La ambientación distópica que prefigura Ray Bradbury en Fahrenheit 451 cobra cada vez mayor verosimilitud, alcanzando peligrosamente una concreción casi matemática a lo proyectado e imaginado por el autor. Las sociedades democráticas coexisten con estructuras estatales típicamente totalitarias: la democracia es tan sólo la expresión ideológica de la tiranía. En el “mejor de los mundos posibles” el control psicosocial alcanza niveles inusitados, a tal grado que la frontera entre la realidad y la ficción, si bien a menudo indiscernible, es inasequible para los sentidos del hombre tele-embrutecido. Se vive inmerso en un reality show en donde todo comportamiento no domesticado es motivo de escarnio y vilipendio. En este universo de artificios y simulaciones, la libertad gravita en torno a la selección de lo impuesto. Elección e imposición conviven cual gemelos siameses. Así, libertad y tolerancia constituyen gestos formales de acatamiento y condescendencia, respectivamente. Este vaciamiento de contenido en los valores que nos rigen ha sustraído el poco criterio restante del individuo, allanando el terreno para la emergencia de un autómata naturalmente predispuesto a sumergirse en los estercoleros de las ilusiones mercadotécnicas.
Charles Bukowski escribe: “La diferencia entre una democracia y una dictadura es que en una democracia primero votas y después recibes ordenes. En una dictadura no tienes que perder el tiempo votando”. Es decir, en política la libertad se concede (por ejemplo, se promueve la participación ciudadana en procesos electorales) siempre que el ejercicio de esta “libertad” convalide la dominación, la autoridad y la eventual cancelación de libertades colectivas e individuales. Entiéndase por democracia la “libertad” inescapable para legitimar, legalizar y normalizar la dictadura.
Este axioma moderno, universalmente válido, bien se puede extrapolar a la realidad sociopolítica del México actual. La alianza Televisa-PRI-Iglesia y consortes, estableció con antelación a los comicios la agenda sexenal para el país. La celebración de elecciones, como en los antiguos tiempos del unipartidismo, tuvo un carácter estrictamente protocolario y formal. Empero, ante la natural erosión de una entelequia anacrónica, el PRI vióse obligado a multiplicar astronómicamente la cuota de novelera mercadotecnia e inyectar una dosis superior de ficción a la trama electoral. La estrategia, apreciablemente tosca, agresiva e histérica, consistió en sumergir e involucrar al tele-auditorio en una conmovedora historia de hadas en la que participaría todo el público –asignándole un papel decisivo– con sólo efectuar su libre derecho a votar, erigiéndose en protagonista de la tele-serie más costosa jamás producida en este país. Fue una manera de otorgar al público la facultad de decidir el desenlace de esta beata historia dulcinea (con todo y bendición de Benedicto XVI). Sin embargo, cabe señalar que erraron los autores de esta truculenta tele-maquinación al creer que el público, aunque autómata y presuntamente ávido de contenidos residuales, votaría por el final feliz. No sorprende tanto el cálculo fallido como el tamaño de la farsa cultivada desde el poder.

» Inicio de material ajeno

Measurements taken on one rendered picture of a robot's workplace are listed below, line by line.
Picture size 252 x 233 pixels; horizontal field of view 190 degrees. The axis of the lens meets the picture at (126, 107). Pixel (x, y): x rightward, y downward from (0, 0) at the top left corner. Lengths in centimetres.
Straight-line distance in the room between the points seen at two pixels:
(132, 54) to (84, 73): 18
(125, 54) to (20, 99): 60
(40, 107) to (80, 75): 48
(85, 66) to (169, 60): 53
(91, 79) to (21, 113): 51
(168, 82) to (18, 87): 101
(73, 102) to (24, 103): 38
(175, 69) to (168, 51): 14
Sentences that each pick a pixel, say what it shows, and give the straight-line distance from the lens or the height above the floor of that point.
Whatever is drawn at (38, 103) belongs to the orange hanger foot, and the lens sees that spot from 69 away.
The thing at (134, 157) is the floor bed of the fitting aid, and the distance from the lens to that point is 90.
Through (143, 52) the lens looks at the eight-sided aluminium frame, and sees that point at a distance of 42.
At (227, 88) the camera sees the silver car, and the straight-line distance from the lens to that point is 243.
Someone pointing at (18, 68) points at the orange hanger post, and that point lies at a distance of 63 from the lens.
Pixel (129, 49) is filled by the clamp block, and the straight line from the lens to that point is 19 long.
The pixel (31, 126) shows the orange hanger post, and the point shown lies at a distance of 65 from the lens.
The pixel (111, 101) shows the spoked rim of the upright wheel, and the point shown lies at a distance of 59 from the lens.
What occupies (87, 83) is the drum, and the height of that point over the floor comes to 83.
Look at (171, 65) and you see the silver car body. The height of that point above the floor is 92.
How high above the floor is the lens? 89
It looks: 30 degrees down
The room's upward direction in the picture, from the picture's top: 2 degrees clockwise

Como en Fahrenheit 451, en México la realidad y la tele-ficción se engarzan para crear una suerte de hibrido existencial en donde el individuo concreto es, simultáneamente, operador y aval de un sistema deshumanizante e irrestrictamente dictatorial.
Felizmente, y gracias a la generación que ha abandonado la sala de televisión para tomar las calles, existen evidencias indiciales para suponer que este funesto estado de cosas no perdurará indefinidamente. La primera instrucción para la liberación es apagar el televisor y tomar un libro.